Decoding “big words,” is absolutely pivotal to reading and comprehending text. You cannot become a successful reader if you cannot decode multisyllabic words like hungry, language, animal, or multimorphemic words like undecided, spectacularly, or animalistic. English has more multisyllabic words than single syllable words (Balota et al., 2007) and words with multiple morphemes, meaningful word parts, outnumber single morpheme words 4-to-1 (Moats, 2020).
Yet, if you are like most educators, myself included, the term morpheme, feels a touch uncomfortable. It does not roll off the tongue like the terms phoneme or grapheme. It does not call up an immediate, easy definition. Often folks wrinkle their noses a bit and stop because they need to think about that word. That is because morphological instruction has not gotten the same attention that phonics has.
You don’t hear the phrase, “systematic, explicit morphological instruction” as often as you hear “systematic, explicit phonics instruction.” It is not included in the five pillars of literacy (e.g., phonics, phonemic awareness, fluency, vocabulary, and comprehension). It has not been written into laws at the same level that phonics instruction has. It is not a big part of teacher education.
Now some would say that multisyllabic and multimorphemic instruction are a part of phonics, a subset of structural analysis skills. But I would suggest that it is time to make morphological instruction a pillar, to call it out specifically and to bring clear attention to the morphophonemic nature of English. In fact, to be proficient in complex texts like those found on the 4th grade NAEP test, students must read a variety of long, complex words (Hiebert, 2022). We are not finishing the job with respect to decoding if we do not give instructional attention to big words.
Can you share an example of a misinterpretation—or overinterpretation—that you have observed as schools think about researched-based instruction in decoding big words?
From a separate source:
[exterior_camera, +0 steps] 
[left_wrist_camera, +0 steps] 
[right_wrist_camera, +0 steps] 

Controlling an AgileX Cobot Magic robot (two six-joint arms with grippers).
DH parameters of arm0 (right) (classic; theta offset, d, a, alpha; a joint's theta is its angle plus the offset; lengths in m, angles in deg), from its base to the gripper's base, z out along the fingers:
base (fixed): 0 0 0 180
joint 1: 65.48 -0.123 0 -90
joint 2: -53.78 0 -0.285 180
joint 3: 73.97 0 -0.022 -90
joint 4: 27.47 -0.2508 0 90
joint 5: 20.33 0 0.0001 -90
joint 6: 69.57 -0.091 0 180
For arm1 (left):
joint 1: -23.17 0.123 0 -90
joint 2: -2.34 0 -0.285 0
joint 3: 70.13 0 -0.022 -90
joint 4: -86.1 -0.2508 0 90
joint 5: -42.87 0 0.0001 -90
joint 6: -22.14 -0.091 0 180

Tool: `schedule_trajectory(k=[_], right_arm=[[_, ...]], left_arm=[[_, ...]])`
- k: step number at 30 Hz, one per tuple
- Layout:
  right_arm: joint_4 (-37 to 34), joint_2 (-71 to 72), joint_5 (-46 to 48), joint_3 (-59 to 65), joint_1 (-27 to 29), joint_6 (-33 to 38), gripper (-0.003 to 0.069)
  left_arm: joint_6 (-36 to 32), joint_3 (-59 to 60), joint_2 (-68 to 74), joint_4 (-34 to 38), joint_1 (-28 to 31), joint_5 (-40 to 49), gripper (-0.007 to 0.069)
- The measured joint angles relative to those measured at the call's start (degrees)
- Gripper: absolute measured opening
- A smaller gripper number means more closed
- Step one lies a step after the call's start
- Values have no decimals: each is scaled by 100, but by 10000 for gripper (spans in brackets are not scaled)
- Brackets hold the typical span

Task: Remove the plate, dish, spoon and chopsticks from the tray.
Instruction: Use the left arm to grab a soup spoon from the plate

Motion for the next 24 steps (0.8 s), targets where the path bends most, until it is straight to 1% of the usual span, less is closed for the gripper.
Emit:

There are a number of misconceptions about phonics, but one that is particularly relevant to decoding long words is this: all words are decoded in the same way. If you think about these words, bet, beat, and unbeaten, you would not approach them in the same way. The word bet can be decoded linearly, from left-to-right because each grapheme is only one letter. You can “slide through” that word. The word beat requires the reader to identify or consolidate the ea grapheme that represents the long/tense e sound. If you go left-to-right with that word, then you won’t get to the correct pronunciation.
The word unbeaten requires a different approach. Can you imagine asking a child to “sound out” the seven phonemes in unbeaten: /u/ /n/ /b/ /ea/ /t/ /e/ /n/? It can be done but that would be silly. In that situation you need to consolidate phoneme-based parts that form morphemes and then connect those parts to decoding and meaning. There are different research-based strategies for unlocking the parts in multisyllabic, multimorphemic words (Lovett, et al., 2000; Toste, et al., 2017).
What is one of the biggest myths you've encountered in reading instruction and what would you like to replace it with?
There are lots of myths about reading instruction, some of which I have believed and even perpetuated myself. With respect to decoding big words, I now believe this is a myth: teaching multisyllabic, multimorphemic words should not take place in grades K-2.
The notion that we cannot or should not teach multisyllabic and multimorphemic words until later has been a bit of tradition and a bit of teaching lore. The idea has been we must teach patterns in single syllable words before we teach any morphemes or multisyllabic word parts. In fact, this is simply not supported by the research (Bowers & Kirby, 2010; Goodwin & Ahn, 2013). Although the majority of decoding instruction in these grades will be patterns in single syllable words, we can introduce appropriate multisyllabic, multimorphemic patterns earlier. Others agree; Henry (2019) writes “The work of many researchers and educators illustrates the need to introduce morphology: which once thought to be useful only in the upper elementary and secondary grades, in early grades.”
Why should we introduce big words instruction earlier? There are three reasons. First, over 40% of words of first grade materials have more than one syllable, the majority of which are inflected forms or compound words (Kearns & Hiebert, 2022). Second, patterns in multisyllabic, multimorphemic words—syllables, compound words, inflections—are in first grade standards (National Governor’s Association, 2010). You are not teaching the standards if you don’t teach these parts. Third, we must build what I call a “big words mindset,” a disposition among our students to not be intimidated or shut down by big words. We can engage in appropriate, effective instruction on word parts as early as kindergarten and this will build a “big words” mindset and curiosity. With teacher training in the linguistic information about syllables and morphemes, translation of the research about how to teach big words, and practice teaching, we can strengthen this imperative of our reading instruction.
We can and must do better. We must expand the hackneyed mantra, systematic, explicit phonics instruction to include “Big words”—multisyllabic, multimorphemic instruction.